Economie
Un montant évalué à la hauteur de 370 millions de dollars américains a été défalqué des réserves de change de la Banque centrale du Congo (BCC) pour payer aux prestataires, dans le cadre de l’exécution des travaux du projet de 100 jours du président de la République, Félix Tshisekedi. La révélation a été faite par le gouverneur de cette banque Deogracias Mutombo et appuyé par le conseiller principal en matières économiques et finances du chef de l'Etat.
C’était au cours de l’audience de ce jeudi 4 mai, organisée en chambre foraine à la prison de Makala, dans le cadre du procès de l’affaire Vital Kamerhe et consorts contre la République démocratique du Congo.
Il s’agit d’une pratique qui, selon certains spécialistes, qui ne favorise pas l’augmentation du matelas de devises, exposant ainsi le pays à des risques pouvant détruire le tissu économique du pays.
Selon le gouverneur de la BCC, qui est également intervenu en tant que témoin, il s’était opposé dès le départ lorsque cette proposition avait été faite pour payer les prestataires estimant qu’il y avait la possibilité de procéder autrement. C’est le cas notamment de l’emprunt auprès de banques commerciales locales.
Ce qui permettrait de garder le niveau des réserves internationales déjà faible, afin d’espérer satisfaire à certaines exigences notamment celles du Fonds monétaire international (FMI), une des conditions à remplir pour que le pays bénéficie d’un quelconque appui financier.
Les avances fiscales rejetées
De son côté, le ministre des Finances de l’époque avait envisagé une autre piste de solution consistant à recourir à des grandes entreprises pour obtenir les avances fiscales afin de constituer des fonds nécessaires pour financer ce programme.
« Afin de ne pas toucher aux réserves de change, j’avais fait une proposition concrète, indiquant que certains opérateurs économiques pouvaient payer anticipativement ce qui est dû à l’Etat et qu’on déduirait au moment de paiement de leurs impôts et taxes », a indiqué Henri Yav Mulang, ministre des finances à l’époque des faits.
Toutefois, l’option politique de recourir aux possibilités budgétaires a visiblement obéi à la logique de l’urgence de la mise en oeuvre du programme d’urgence du chef de l’Etat.
En ce moment là, le niveau des réserves de change ne représentaient que trois semaines d’importations. Ce qui est insignifiant, surtout quand la norme voudrait, d’après Yav Mulang, que les réserves internationales représentent trois mois d’importations en ressources propres pour le FMI et six mois pour la SADC.

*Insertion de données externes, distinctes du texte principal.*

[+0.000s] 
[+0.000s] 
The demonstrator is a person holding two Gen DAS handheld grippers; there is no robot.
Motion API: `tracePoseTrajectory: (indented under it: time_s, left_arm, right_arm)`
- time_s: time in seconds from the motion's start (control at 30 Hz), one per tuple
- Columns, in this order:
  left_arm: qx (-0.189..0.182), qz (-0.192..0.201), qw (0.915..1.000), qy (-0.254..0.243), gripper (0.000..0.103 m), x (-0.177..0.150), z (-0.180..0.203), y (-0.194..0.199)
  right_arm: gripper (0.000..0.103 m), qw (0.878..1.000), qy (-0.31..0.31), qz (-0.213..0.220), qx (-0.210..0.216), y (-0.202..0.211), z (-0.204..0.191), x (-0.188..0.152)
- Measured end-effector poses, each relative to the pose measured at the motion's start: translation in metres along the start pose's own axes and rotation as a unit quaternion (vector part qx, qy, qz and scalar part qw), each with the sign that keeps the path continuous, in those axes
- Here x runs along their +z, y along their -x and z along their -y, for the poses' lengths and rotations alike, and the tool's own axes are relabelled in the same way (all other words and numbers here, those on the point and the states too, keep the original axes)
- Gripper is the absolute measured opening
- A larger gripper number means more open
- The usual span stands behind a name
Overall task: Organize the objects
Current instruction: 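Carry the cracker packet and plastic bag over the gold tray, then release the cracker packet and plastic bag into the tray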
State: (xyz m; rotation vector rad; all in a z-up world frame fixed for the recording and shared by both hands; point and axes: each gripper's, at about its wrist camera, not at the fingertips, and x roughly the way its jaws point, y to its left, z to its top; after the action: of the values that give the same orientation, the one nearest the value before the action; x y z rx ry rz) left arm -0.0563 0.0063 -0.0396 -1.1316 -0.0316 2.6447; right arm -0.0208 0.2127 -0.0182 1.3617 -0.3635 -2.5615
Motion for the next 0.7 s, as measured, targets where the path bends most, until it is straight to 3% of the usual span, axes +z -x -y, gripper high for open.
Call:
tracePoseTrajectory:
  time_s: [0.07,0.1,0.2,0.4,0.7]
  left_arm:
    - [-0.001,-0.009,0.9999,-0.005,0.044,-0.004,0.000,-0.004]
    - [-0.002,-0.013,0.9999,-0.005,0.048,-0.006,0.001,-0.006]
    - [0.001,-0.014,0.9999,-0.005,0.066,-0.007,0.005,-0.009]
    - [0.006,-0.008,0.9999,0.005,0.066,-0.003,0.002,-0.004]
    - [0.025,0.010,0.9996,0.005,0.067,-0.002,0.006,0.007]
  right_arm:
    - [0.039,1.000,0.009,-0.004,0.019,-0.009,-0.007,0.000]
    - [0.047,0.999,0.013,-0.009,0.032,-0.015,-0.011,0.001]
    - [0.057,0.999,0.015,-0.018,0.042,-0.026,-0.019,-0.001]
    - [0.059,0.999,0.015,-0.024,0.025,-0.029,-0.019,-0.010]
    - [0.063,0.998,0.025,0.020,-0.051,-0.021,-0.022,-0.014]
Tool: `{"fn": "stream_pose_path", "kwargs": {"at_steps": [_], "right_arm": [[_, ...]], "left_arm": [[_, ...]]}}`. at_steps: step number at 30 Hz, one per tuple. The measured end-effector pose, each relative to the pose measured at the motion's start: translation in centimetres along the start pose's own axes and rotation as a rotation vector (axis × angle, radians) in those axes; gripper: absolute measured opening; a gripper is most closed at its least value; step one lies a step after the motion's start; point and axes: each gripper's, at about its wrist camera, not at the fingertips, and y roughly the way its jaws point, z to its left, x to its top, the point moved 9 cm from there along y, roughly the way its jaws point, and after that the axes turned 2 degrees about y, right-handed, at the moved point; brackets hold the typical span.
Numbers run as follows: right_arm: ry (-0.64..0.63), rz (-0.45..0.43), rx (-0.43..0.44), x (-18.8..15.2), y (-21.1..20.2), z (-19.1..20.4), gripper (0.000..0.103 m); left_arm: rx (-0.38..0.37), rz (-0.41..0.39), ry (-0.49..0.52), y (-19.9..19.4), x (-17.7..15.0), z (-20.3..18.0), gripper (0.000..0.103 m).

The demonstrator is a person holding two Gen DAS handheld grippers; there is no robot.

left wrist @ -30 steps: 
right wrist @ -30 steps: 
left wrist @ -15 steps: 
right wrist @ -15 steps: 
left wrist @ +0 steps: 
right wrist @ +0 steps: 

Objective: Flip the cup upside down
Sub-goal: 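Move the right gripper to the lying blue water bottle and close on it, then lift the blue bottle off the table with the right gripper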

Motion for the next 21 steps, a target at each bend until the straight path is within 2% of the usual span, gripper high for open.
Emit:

Il y a eu tripatouillage dans la coordination
Dans sa déposition, le conseiller en charge de l'Ecofin du Chef de l'Etat, Marcelo Bilomba, a chargé du début à la fin le directeur de cabinet du Chef de l'État Vital Kamerhe. Selon lui, c'est Vital Kamerhe qui est responsable du saga financier du programme de 100 jours du Chef de l'État.
"On a sorti 208 millions - dont 66 millions ont été versés à Samibo - de la BCC sur les réserves internationales, avec toutes les conséquences, alors que nous n’avions que 800 millions en réserve ! [...] Il y a eu tripatouillage dans la coordination ! C'était une coordination de façade ! Et le responsable c'est le Directeur de Cabinet qui n'a pas su coordonner et faire acte de transparence dans ce dossier", a-t-il déclaré lors de son temoignage.
Que ce soit le ministre des Finances ou le gouverneur de la banque centrale du Congo, chacun a agi en exécution des instructions émanant du directeur du cabinet Kamerhe sur ordre du président de la République.
Au 27 avril 2020, les statistiques de la BCC indiquent que les réserves de change se situent à 978,35 millions USD, correspondant à une couverture d’importations de 3 semaines. Rapportées à leur niveau de fin mars 2020, il s’observe un accroissement de 287,06 millions USD porté par le rachat, par la BCC, des appuis budgétaires obtenus par l’Etat au près du FMI au titre de la facilité de crédit rapide.
Pour rappel, les réserves de change sont des avoirs en devises étrangères et en or détenues par une banque centrale. Elles prennent généralement la forme de bons et obligations du Trésor d’États étrangers, ce qui permet à ces réserves de rapporter un intérêt.